Material to process:

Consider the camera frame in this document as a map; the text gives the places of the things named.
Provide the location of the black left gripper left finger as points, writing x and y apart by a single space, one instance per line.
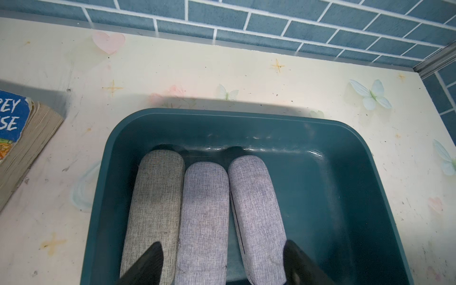
147 270

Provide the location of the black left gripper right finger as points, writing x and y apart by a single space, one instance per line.
300 269

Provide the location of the lilac fabric glasses case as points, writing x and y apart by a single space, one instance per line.
202 255
259 225

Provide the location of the grey fabric glasses case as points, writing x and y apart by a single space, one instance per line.
155 211

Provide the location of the teal plastic storage box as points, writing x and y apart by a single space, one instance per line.
330 195

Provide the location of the blue paperback book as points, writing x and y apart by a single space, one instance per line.
27 126

Aim of the task: Each line from the one containing "Provide the location of the grey" to the last line of the material above should be reproduced word for word, with nothing added.

Your response:
Provide the location of the grey fabric glasses case as points, writing x and y apart by a single space, one instance per line.
155 211

Provide the location of the teal plastic storage box as points, writing x and y apart by a single space, one instance per line.
330 195

Provide the location of the blue paperback book as points, writing x and y apart by a single space, one instance per line.
27 126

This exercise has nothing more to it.